天刚亮透,街面还泛着昨夜雨水的湿气。陈砚舟在周家药铺后屋醒得早,母亲还在里间躺着,呼吸比昨夜稳了些。他没出声,只把贴身藏着的那张纸又摸了一遍——火漆印裂了一道缝,但双鹤衔令的纹路清清楚楚。
赵景行已经在门口来回踱了三圈,看见他掀帘出来,立马凑上来:“咋办?告示还在城门上贴着,现在满城都在说你疯了,敢去提学衙门闹事。”
陈砚舟系好青衫领扣,袖口磨得发白,但整整齐齐:“不是闹事,是讨个说法。”
“说法?”赵景行冷笑,“提学衙门那帮人,见了崔玿的名帖都得站起来行礼,你拿什么跟他们讲理?”
“我拿朝廷的令。”陈砚舟从怀里抽出那张残片,递到他眼前,“昨夜你看见监察使亲手交我这东西,是不是?”
赵景行盯着那火漆印看了两秒,点头:“是李维安的印,可这纸都破了半边,算哪门子凭证?”
“它不是公文。”陈砚舟收回去,贴胸口放好,“它是刀。只要提学使还认得皇命,就得低头。”
秦五靠在门框上,弓背在墙角,手一直没离箭袋。他没说话,只是朝陈砚舟点了下头。
三人出门时,街上已有人走动。卖早点的摊主掀开笼屉,热气扑了一脸,看见陈砚舟那身旧青衫,手顿了顿,没吭声。
提学衙门在府城东街尽头,青砖高墙,两尊石狮子蹲在台阶下。大门紧闭,只开侧门一个小口,几个差役懒洋洋靠着矛杆打哈欠。
陈砚舟走到主阶前站定,没跪,没喊冤,声音不高不低:“解元陈砚舟,请见提学使。”
门役头都没抬:“革名之人,不得入衙。”
“谁革的?”陈砚舟问。
“崔公子监审定案,铁证如山。”门役终于抬眼,上下打量他,“你这等抄文败类,也配站在这儿?”
赵景行一步跨前:“你算什么东西,也敢定‘铁证’?我问你,提学大印盖了吗?礼部批文下了吗?一道私令就能革功名,你们把朝廷制度当什么?”
“制度?”门役嗤笑,“崔公子一句话,就是制度。”
陈砚舟没动气,只把手按在胸口,再掏一次那张纸。油纸包打开,残片展开,火漆印朝上:“认得这个吗?”
门役眯眼一看,脸色微变。
“监察使李维安,八月十七亲授。”陈砚舟字字清晰,“令曰:‘江南科场名次未定前,任何人不得擅革考生功名,违者以欺君论。’你去问提学使,他敢不敢当面驳这道令?”

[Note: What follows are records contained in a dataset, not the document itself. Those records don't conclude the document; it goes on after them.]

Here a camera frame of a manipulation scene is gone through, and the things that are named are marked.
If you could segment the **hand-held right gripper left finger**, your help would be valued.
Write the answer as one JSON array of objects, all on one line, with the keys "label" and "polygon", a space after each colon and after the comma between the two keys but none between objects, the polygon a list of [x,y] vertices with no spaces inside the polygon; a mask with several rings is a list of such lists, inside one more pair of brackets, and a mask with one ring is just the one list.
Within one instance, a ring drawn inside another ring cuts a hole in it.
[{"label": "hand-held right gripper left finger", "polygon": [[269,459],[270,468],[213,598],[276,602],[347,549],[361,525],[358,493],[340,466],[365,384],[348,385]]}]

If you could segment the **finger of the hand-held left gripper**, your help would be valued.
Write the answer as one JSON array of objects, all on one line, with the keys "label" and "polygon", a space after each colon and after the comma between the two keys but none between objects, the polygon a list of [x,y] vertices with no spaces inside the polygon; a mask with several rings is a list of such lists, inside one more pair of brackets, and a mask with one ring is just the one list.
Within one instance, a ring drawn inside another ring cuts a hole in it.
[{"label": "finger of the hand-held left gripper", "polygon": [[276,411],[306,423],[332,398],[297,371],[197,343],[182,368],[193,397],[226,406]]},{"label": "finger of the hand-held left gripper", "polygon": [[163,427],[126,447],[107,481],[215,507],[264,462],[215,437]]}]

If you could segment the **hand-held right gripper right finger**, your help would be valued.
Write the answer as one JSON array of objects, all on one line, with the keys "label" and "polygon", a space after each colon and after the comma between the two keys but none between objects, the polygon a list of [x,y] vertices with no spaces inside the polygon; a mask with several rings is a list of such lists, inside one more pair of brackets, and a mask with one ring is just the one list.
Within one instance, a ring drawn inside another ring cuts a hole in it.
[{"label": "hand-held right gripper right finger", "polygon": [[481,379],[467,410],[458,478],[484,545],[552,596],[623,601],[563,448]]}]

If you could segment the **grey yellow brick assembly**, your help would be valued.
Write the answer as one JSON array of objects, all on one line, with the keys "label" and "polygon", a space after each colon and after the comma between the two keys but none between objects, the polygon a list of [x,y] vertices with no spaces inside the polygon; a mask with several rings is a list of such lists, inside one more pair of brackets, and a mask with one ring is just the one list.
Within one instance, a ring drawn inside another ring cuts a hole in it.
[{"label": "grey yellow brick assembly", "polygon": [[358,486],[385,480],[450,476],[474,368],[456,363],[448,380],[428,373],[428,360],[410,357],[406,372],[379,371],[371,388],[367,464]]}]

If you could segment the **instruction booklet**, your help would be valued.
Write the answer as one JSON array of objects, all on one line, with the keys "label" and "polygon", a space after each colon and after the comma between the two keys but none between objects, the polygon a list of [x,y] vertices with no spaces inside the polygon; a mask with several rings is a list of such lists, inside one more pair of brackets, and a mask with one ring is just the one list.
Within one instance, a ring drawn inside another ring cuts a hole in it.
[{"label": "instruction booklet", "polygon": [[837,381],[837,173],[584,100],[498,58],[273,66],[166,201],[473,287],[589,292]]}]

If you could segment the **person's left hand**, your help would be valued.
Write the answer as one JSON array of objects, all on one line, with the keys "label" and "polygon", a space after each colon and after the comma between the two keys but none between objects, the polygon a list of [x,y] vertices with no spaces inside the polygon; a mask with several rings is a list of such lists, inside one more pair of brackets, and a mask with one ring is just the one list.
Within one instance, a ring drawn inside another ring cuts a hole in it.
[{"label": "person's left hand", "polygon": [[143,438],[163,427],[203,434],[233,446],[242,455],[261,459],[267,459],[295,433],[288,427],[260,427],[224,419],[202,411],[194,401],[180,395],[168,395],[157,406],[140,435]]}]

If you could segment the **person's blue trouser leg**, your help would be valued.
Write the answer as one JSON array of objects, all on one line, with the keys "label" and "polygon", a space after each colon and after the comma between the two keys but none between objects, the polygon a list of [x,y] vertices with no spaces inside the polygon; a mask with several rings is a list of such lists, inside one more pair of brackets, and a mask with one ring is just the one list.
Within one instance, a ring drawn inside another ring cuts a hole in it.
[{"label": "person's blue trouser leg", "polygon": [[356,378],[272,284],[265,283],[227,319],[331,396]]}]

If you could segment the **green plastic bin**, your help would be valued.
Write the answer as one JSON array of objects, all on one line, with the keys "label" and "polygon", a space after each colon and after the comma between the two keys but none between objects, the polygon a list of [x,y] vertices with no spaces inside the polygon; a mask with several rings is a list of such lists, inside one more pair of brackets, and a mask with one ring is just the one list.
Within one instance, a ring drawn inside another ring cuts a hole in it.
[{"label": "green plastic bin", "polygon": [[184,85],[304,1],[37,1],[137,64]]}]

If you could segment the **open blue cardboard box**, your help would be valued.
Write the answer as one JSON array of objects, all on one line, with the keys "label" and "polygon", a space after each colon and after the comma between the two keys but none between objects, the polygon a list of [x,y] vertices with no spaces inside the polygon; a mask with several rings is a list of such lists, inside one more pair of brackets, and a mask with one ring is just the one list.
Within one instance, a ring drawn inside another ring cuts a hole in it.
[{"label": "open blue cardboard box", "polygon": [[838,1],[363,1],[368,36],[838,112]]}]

围观的人渐渐围上来。有书生低声念叨:“这……真是监察使的手令?”
“残成这样,怕是假的吧?”
赵景行立刻接话:“我赵景行作证!放榜那日,李使亲口宣读此令,当场收进铁匣,只有陈砚舟一人得授。你们要是不信,现在就去驿馆查档!”
门内一阵脚步响,小吏匆匆出来,脸色不太好看:“提学使说了,崔公子监审乃奉上意,此事自有公断,不必多言。”
“上意?”陈砚舟冷笑,“监察使监榜是皇命,崔玿查卷是私权。你告诉提学使——若他今日不接此令,明日我就把这残片抄十份,贴满六街三市,让全城百姓看看,是谁在替崔家,压皇命。”
小吏脸色一白,转身就往里跑。
门役还想拦,陈砚舟直接踏上主阶,一步踩在石狮子底座上:“我陈砚舟,乡试头名,放榜七日,锣鼓三响,唱名录籍,誊录房编号可查。你们一句‘抄袭’就革我功名,连个印都没有,问一句——大周的功名,是你崔家写的,还是天子定的?”
人群哗然。
“说得对啊!没大印的告示算什么?”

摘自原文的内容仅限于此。